I’ve been meaning for quite some time to compile a list of plants and animals (and any organisms from other kingdoms) that belong to this club. It turns out, there are quite a lot. Some are mundane and not very “glamorous,” to most people anyway. Others are incredible and gripping to just about anyone. All of their stories are fascinating: how could an entire population—even bigger, a species—of something be dead, wiped from existence, nowhere to be found on the planet? Then, someone discovers that, oh well, we were wrong, there ARE some tyrannosaurs left.
Where should we start?
Let’s start with the Wollemi pine, Wollemia nobilis. This tree is a member of the Araucariaceae family, along with monkey puzzle trees (Araucaria araucana) and the common Cook and Norfolk pines (A. columnaris and A. heterophylla respectively) whose members peaked in diversity during the Jurassic and Cretaceous periods, only to later dwindle during the same extinction event the dinosaurs failed to survive about 66 mya. None of these are actually pine trees, but, like pines, are conifers.

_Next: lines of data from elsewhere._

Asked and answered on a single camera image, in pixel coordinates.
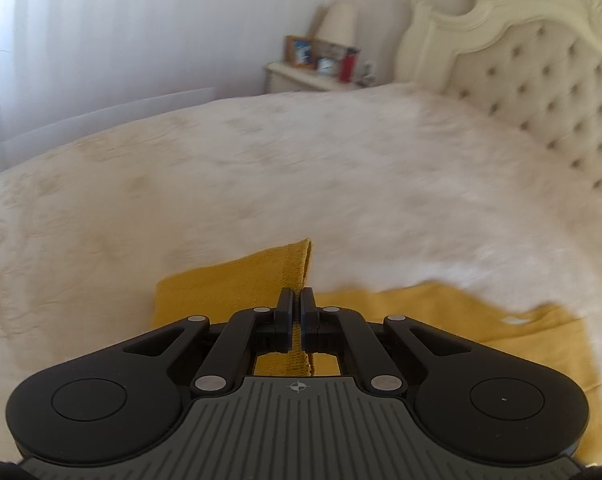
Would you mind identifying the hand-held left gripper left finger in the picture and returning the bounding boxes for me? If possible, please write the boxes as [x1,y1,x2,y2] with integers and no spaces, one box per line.
[122,287,300,396]

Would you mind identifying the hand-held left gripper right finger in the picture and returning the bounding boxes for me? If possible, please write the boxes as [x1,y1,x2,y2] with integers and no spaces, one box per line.
[301,287,476,395]

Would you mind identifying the cream table lamp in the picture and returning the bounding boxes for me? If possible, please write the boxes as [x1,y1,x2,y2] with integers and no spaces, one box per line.
[313,1,358,46]

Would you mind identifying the cream floral bedspread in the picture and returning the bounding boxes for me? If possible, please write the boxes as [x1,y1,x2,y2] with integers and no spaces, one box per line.
[0,82,602,463]

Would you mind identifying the white sheer curtain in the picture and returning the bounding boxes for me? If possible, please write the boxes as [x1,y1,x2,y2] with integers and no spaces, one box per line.
[0,0,217,181]

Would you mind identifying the red bottle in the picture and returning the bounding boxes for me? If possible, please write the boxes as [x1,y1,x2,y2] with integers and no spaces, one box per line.
[339,47,361,84]

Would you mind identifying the wooden picture frame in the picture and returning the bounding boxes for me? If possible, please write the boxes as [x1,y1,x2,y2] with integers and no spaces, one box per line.
[285,35,318,71]

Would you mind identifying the yellow knit sweater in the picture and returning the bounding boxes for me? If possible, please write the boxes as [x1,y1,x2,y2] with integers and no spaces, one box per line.
[152,238,602,466]

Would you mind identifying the cream nightstand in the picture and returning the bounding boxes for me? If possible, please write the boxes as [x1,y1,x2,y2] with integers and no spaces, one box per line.
[264,61,363,94]

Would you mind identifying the cream tufted headboard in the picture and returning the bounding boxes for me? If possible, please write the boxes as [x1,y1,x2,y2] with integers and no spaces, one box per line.
[395,0,602,211]

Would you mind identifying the small photo frame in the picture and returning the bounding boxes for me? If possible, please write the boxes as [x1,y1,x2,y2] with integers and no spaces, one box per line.
[315,42,347,77]

Now, all extant auricarians live in the southern hemisphere, save for a few kauri trees that straddle the equator.
Retreat to Gondwana
In September, 1994, a man named David Noble was out exploring the very remote and rarely visited areas of Wollemi National Park in New South Wales, eastern Australia. A parks employee at the time, Mr. Noble was and is known for exploring parts of the park few, if any, have ever visited. He returned from this foray with plants for identification, having recognized a group of trees as something unusual.

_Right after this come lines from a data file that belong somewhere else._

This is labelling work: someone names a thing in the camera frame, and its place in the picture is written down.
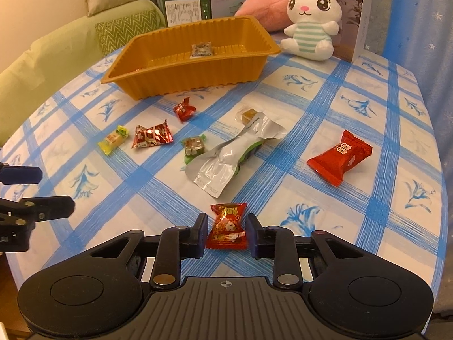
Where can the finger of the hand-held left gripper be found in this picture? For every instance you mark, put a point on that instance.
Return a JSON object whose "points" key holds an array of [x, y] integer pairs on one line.
{"points": [[49, 207], [24, 175]]}

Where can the grey patterned wrapped candy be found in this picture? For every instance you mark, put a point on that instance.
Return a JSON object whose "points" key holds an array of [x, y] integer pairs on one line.
{"points": [[201, 50]]}

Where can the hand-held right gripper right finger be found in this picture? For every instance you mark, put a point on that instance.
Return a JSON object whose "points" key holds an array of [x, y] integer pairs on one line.
{"points": [[252, 235]]}

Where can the green blue cardboard box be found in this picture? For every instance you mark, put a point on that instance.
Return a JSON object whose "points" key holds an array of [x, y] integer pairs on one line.
{"points": [[187, 7]]}

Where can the green zigzag cushion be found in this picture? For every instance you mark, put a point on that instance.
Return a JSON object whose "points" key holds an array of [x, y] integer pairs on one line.
{"points": [[127, 30]]}

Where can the red orange candy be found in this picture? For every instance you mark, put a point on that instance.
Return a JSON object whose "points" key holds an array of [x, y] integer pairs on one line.
{"points": [[226, 232]]}

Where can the red white printed candy packet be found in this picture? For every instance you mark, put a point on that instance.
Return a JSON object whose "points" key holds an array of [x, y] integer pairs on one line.
{"points": [[153, 135]]}

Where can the white bunny plush toy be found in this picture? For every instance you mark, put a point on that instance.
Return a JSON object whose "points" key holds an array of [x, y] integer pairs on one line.
{"points": [[311, 32]]}

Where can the silver green foil pouch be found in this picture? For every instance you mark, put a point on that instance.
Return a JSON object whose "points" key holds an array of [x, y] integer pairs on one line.
{"points": [[219, 163]]}

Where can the pink plush toy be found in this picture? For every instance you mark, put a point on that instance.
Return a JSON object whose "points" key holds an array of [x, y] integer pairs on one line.
{"points": [[262, 9]]}

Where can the yellow plastic tray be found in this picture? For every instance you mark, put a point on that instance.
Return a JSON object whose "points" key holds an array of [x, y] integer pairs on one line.
{"points": [[159, 74]]}

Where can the light green sofa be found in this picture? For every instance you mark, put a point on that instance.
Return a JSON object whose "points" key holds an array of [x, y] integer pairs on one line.
{"points": [[35, 63]]}

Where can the small shiny red candy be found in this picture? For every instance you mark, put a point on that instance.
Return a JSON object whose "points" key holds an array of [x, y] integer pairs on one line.
{"points": [[184, 109]]}

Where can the green wrapped candy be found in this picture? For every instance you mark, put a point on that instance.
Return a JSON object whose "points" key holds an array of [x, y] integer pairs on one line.
{"points": [[193, 147]]}

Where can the large red snack packet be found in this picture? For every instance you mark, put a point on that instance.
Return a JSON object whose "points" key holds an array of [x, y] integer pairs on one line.
{"points": [[339, 157]]}

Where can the blue star curtain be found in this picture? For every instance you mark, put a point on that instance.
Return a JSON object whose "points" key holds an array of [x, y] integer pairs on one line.
{"points": [[407, 7]]}

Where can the clear wrapped brown candy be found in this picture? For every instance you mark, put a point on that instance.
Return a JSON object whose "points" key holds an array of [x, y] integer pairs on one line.
{"points": [[248, 114]]}

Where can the yellow candy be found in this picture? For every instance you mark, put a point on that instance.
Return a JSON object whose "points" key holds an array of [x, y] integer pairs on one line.
{"points": [[113, 140]]}

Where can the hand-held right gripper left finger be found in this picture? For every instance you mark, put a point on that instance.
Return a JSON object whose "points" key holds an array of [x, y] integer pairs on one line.
{"points": [[203, 234]]}

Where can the white brown gift box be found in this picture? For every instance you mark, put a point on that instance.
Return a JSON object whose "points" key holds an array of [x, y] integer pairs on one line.
{"points": [[361, 24]]}

In short, the samples were identified as a plant known from 2-million-year-old fossils, but believed long extinct. Nevertheless, here it was, alive.
Wollemi pines were once far more widespread in what was the massive conglomeration of land called Gondwana. Picture its range shrinking, because of—among many factors likely never all to be known for sure—climate change, competition with flowering plants, continental drift. Shrinking, diminishing further until the year 1994, when the Wollemi pine existed as a small island of plants, unknown to humans except as fossils.
Until, that is, David Noble found them alive and well.
Today, their home is protected, with the exact location thankfully a secret. Wollemi pines are so very vulnerable; their population hovers at fewer than 100 wild trees. But they are propagated and available for sale. This lets you have your very own dinosaur plant while boasting a botanical ark of sorts, while also supporting their conservation and protection.
I hope to continue this as a series of plants and animals “back from the dead.” Let’s see, which next?